__Supplied material__.
────────────────────
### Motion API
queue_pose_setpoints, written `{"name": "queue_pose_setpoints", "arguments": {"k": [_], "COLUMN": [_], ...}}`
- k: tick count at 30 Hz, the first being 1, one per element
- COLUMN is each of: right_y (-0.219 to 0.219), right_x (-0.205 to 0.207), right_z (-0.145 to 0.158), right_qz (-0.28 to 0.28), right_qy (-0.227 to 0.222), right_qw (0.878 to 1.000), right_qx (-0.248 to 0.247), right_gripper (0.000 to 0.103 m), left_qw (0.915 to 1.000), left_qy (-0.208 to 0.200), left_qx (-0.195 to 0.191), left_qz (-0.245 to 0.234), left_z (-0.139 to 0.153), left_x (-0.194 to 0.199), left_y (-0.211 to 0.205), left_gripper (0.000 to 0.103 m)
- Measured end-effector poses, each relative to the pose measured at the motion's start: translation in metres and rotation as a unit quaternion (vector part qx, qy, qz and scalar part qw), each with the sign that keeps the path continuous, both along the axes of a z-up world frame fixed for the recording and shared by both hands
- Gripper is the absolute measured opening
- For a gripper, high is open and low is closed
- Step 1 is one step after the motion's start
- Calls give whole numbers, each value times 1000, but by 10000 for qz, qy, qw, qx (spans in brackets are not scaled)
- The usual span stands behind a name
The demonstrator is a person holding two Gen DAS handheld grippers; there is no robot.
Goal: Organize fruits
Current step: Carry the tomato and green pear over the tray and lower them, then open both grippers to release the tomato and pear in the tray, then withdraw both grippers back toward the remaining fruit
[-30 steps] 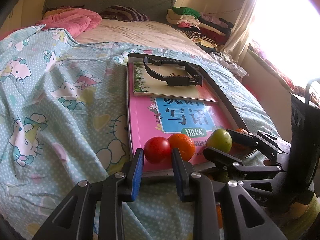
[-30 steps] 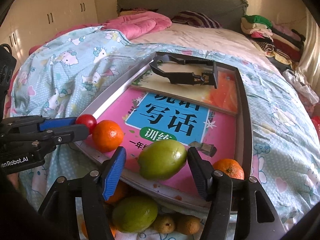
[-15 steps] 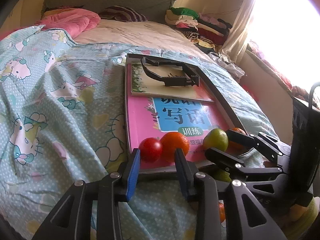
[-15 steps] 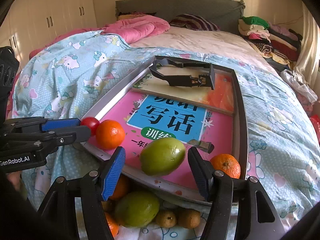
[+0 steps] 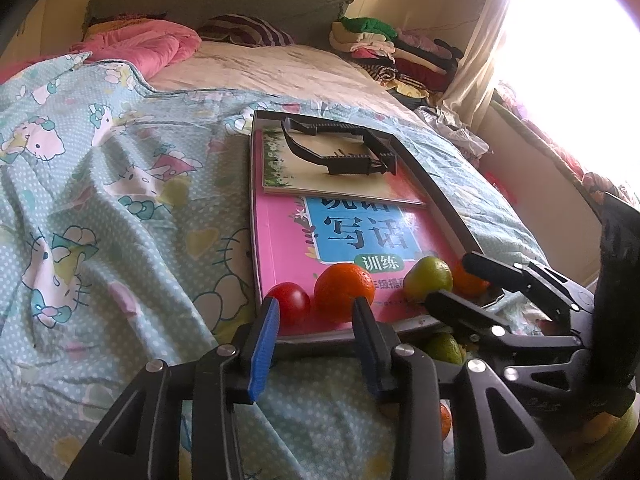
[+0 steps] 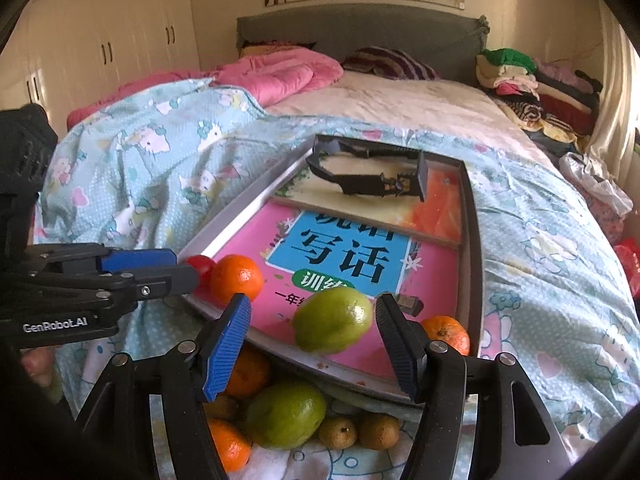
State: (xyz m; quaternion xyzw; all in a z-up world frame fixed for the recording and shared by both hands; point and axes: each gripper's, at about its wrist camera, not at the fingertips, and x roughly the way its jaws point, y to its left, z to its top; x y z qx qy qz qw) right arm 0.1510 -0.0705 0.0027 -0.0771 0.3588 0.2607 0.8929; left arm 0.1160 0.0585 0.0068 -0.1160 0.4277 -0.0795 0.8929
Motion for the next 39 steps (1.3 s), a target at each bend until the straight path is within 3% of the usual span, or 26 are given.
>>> {"name": "queue_pose_setpoints", "arguments": {"k": [3,5,14,21,39], "right_y": [-6,-10,-27,-46,-67], "right_x": [-6,-10,-32,-46,-80], "right_z": [5,9,24,34,18], "right_qz": [-100,-141,-336,-518,-660], "right_qy": [-81,-112,-395,-500,-219], "right_qw": [9999,9998,9986,9973,9976], "right_qx": [59,107,102,143,79], "right_gripper": [72,72,74,75,76], "left_qw": [10000,9999,9997,9991,9972], "left_qy": [-34,-54,-110,-261,-120], "left_qx": [32,130,103,309,450], "left_qz": [8,78,179,150,-579], "left_z": [2,4,11,23,10], "left_x": [-3,-4,-12,-25,-58], "left_y": [-1,0,5,-1,-48], "left_gripper": [42,60,63,65,65]}}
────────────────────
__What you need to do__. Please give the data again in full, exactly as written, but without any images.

__Result of this exercise__.
### Motion API
queue_pose_setpoints, written `{"name": "queue_pose_setpoints", "arguments": {"k": [_], "COLUMN": [_], ...}}`
- k: tick count at 30 Hz, the first being 1, one per element
- COLUMN is each of: right_y (-0.219 to 0.219), right_x (-0.205 to 0.207), right_z (-0.145 to 0.158), right_qz (-0.28 to 0.28), right_qy (-0.227 to 0.222), right_qw (0.878 to 1.000), right_qx (-0.248 to 0.247), right_gripper (0.000 to 0.103 m), left_qw (0.915 to 1.000), left_qy (-0.208 to 0.200), left_qx (-0.195 to 0.191), left_qz (-0.245 to 0.234), left_z (-0.139 to 0.153), left_x (-0.194 to 0.199), left_y (-0.211 to 0.205), left_gripper (0.000 to 0.103 m)
- Measured end-effector poses, each relative to the pose measured at the motion's start: translation in metres and rotation as a unit quaternion (vector part qx, qy, qz and scalar part qw), each with the sign that keeps the path continuous, both along the axes of a z-up world frame fixed for the recording and shared by both hands
- Gripper is the absolute measured opening
- For a gripper, high is open and low is closed
- Step 1 is one step after the motion's start
- Calls give whole numbers, each value times 1000, but by 10000 for qz, qy, qw, qx (spans in brackets are not scaled)
- The usual span stands behind a name
The demonstrator is a person holding two Gen DAS handheld grippers; there is no robot.
Goal: Organize fruits
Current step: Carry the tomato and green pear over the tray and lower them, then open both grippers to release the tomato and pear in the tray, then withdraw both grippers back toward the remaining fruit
[-30 steps] 
[-30 steps] 
[-15 steps] 
[-15 steps] 
[+0 steps] 
[+0 steps] 
State: (xyz m; quaternion xyzw; all in a z-up world frame fixed for the recording and shared by both hands; point and axes: each gripper's, at about its wrist camera, not at the fingertips, and x roughly the way its jaws point, y to its left, z to its top; x y z qx qy qz qw) right arm 0.1510 -0.0705 0.0027 -0.0771 0.3588 0.2607 0.8929; left arm 0.1160 0.0585 0.0068 -0.1160 0.4277 -0.0795 0.8929
Motion for the next 39 steps (1.3 s), a target at each bend until the straight path is within 3% of the usual span, or 26 are given.
>>> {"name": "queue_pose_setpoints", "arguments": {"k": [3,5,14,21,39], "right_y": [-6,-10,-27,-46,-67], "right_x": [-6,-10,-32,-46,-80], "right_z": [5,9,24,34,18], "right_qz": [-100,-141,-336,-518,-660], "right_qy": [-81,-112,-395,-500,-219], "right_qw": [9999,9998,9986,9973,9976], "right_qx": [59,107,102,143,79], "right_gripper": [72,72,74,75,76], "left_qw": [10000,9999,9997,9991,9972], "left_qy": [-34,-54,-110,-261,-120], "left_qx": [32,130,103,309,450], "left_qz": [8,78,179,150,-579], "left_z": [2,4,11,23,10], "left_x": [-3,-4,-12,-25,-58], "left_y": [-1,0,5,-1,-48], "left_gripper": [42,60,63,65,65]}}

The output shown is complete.